Directions => Look through the material below for "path". Copy every line that contains it.

━━━━━━

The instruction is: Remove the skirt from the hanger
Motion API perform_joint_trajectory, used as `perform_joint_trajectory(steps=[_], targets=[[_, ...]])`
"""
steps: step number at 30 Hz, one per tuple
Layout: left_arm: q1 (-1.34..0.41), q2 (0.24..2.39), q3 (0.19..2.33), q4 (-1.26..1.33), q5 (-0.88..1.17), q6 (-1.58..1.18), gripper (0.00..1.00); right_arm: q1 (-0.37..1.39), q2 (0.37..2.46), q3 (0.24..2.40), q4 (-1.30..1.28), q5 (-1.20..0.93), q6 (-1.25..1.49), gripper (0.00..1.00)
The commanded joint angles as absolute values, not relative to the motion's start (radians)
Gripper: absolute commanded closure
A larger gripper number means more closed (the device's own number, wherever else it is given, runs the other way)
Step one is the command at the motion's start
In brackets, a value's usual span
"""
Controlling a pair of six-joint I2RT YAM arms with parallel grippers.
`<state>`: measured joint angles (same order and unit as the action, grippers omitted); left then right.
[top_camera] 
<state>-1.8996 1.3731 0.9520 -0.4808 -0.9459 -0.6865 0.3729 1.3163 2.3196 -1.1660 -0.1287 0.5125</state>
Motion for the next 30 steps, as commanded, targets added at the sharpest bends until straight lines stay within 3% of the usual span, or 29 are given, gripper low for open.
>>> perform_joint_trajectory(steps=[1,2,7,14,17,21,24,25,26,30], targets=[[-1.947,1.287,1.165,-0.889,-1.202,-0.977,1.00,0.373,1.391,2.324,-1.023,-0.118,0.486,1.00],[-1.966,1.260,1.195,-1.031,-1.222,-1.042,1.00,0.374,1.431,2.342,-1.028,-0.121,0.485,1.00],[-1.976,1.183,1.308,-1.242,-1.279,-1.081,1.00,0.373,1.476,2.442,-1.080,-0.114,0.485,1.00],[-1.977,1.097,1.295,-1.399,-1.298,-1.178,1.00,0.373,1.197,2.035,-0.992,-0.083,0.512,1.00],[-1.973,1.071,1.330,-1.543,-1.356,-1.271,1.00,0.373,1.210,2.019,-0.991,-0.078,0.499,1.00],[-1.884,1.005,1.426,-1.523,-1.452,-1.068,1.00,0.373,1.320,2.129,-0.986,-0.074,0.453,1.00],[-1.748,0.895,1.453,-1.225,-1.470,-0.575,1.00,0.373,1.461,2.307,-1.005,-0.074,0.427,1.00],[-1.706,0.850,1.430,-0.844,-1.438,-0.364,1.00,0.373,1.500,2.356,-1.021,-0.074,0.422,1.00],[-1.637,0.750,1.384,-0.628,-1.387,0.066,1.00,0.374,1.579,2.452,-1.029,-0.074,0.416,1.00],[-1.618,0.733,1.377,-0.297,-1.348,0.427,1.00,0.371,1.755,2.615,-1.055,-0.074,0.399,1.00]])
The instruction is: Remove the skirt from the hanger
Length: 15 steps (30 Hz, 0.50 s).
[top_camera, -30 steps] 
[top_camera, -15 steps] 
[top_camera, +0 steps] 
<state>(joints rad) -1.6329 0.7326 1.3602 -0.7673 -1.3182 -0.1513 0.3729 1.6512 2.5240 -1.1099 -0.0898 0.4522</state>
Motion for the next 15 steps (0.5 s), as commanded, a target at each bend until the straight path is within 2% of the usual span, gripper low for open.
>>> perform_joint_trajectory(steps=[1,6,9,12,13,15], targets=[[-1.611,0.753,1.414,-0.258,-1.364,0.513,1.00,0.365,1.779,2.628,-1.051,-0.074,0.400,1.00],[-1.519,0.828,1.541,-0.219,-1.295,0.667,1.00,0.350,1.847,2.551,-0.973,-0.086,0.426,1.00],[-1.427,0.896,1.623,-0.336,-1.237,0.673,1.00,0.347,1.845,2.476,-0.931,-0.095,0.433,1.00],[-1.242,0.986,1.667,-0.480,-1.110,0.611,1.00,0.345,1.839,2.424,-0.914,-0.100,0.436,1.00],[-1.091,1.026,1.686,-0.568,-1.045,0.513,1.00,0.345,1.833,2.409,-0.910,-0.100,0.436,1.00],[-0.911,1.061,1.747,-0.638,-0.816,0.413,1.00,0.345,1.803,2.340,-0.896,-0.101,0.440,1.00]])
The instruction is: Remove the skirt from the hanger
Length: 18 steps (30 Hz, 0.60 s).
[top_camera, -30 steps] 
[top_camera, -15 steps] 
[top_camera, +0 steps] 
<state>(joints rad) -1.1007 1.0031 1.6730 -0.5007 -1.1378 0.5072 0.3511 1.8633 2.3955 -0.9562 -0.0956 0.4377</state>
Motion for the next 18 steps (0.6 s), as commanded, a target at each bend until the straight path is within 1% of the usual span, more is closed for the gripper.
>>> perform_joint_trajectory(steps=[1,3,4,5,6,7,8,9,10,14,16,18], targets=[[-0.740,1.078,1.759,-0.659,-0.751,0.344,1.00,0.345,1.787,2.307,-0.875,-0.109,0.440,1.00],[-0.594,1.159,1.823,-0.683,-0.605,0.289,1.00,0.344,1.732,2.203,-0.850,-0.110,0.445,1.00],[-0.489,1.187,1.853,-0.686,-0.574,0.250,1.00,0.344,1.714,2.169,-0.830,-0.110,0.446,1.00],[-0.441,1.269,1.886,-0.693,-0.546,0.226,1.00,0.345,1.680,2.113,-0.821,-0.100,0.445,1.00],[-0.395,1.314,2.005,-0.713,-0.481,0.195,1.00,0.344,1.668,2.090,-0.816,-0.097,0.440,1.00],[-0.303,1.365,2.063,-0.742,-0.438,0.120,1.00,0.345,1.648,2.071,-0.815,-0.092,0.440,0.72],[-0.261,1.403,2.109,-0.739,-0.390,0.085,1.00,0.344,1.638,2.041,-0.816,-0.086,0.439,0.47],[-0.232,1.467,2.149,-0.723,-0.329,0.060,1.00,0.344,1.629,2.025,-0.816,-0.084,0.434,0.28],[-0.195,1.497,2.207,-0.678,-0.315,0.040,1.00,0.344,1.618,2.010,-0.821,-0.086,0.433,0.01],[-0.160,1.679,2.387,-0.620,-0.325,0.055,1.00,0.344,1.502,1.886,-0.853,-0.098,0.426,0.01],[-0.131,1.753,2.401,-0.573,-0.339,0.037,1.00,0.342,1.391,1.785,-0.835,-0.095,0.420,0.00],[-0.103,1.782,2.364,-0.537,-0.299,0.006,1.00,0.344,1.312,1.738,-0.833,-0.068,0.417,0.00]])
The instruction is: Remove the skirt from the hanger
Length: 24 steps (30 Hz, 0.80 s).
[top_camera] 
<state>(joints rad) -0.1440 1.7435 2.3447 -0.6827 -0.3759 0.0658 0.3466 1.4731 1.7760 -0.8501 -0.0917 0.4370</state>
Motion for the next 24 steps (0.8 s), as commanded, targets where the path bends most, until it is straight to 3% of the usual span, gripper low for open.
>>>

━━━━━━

Response to this exercise =>
Motion for the next 15 steps (0.5 s), as commanded, a target at each bend until the straight path is within 2% of the usual span, gripper low for open.
Motion for the next 18 steps (0.6 s), as commanded, a target at each bend until the straight path is within 1% of the usual span, more is closed for the gripper.
Motion for the next 24 steps (0.8 s), as commanded, targets where the path bends most, until it is straight to 3% of the usual span, gripper low for open.

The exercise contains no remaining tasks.